### TASK GOAL
From the first line of the listing below to the line containing "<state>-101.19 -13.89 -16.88", write out everything exactly. No pictures.

### GIVEN DATA

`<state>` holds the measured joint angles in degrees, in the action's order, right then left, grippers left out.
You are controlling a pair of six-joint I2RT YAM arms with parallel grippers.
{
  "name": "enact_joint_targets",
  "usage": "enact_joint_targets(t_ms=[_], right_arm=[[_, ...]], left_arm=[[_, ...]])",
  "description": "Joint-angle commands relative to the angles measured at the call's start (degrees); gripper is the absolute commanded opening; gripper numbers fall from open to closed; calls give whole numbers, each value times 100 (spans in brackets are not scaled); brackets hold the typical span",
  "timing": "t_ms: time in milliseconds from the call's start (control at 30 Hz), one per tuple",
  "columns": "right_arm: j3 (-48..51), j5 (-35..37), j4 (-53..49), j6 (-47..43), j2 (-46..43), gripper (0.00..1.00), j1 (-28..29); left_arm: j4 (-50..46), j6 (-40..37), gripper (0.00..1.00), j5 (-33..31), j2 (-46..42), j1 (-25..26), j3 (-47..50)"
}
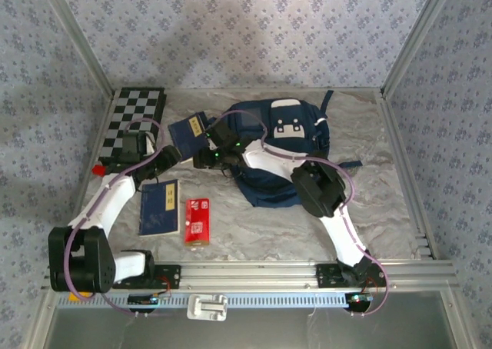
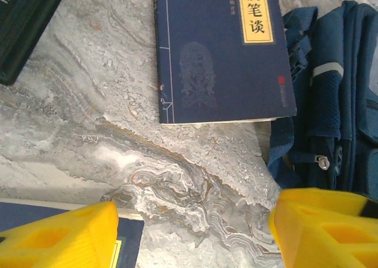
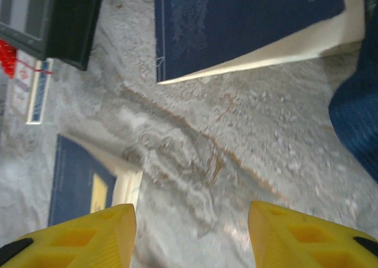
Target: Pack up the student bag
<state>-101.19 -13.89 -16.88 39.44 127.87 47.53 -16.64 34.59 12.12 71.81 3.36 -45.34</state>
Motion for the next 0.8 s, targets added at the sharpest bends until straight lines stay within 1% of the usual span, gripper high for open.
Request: enact_joint_targets(t_ms=[0,167,267,333,400,467,567,767], right_arm=[[-347,123,-32,-68,381,55,-181],[-440,152,220,-289,693,55,-532],[-445,229,203,-517,731,56,-733],[-436,234,192,-517,725,57,-884],[-452,114,255,-510,712,58,-1003],[-600,-6,220,-561,748,60,-1013],[-945,-9,-109,-677,893,61,-964],[-1176,0,-236,-603,969,64,-841]], left_arm=[[242,128,69,140,184,-28,-30],[412,183,69,115,331,-42,8],[420,162,69,95,386,-64,16],[464,136,69,58,408,-90,42],[495,127,69,27,474,-119,34],[512,123,69,53,602,-142,-26],[578,113,69,132,897,-160,-183],[735,155,69,280,1531,-151,-590]])
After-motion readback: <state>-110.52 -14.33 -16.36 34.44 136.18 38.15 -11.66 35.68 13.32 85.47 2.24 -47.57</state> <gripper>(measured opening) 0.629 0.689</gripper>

### EXERCISE ANSWER
`<state>` holds the measured joint angles in degrees, in the action's order, right then left, grippers left out.
You are controlling a pair of six-joint I2RT YAM arms with parallel grippers.
{
  "name": "enact_joint_targets",
  "usage": "enact_joint_targets(t_ms=[_], right_arm=[[_, ...]], left_arm=[[_, ...]])",
  "description": "Joint-angle commands relative to the angles measured at the call's start (degrees); gripper is the absolute commanded opening; gripper numbers fall from open to closed; calls give whole numbers, each value times 100 (spans in brackets are not scaled); brackets hold the typical span",
  "timing": "t_ms: time in milliseconds from the call's start (control at 30 Hz), one per tuple",
  "columns": "right_arm: j3 (-48..51), j5 (-35..37), j4 (-53..49), j6 (-47..43), j2 (-46..43), gripper (0.00..1.00), j1 (-28..29); left_arm: j4 (-50..46), j6 (-40..37), gripper (0.00..1.00), j5 (-33..31), j2 (-46..42), j1 (-25..26), j3 (-47..50)"
}
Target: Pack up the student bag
<state>-101.19 -13.89 -16.88 39.44 127.87 47.53 -16.64 34.59 12.12 71.81 3.36 -45.34</state>

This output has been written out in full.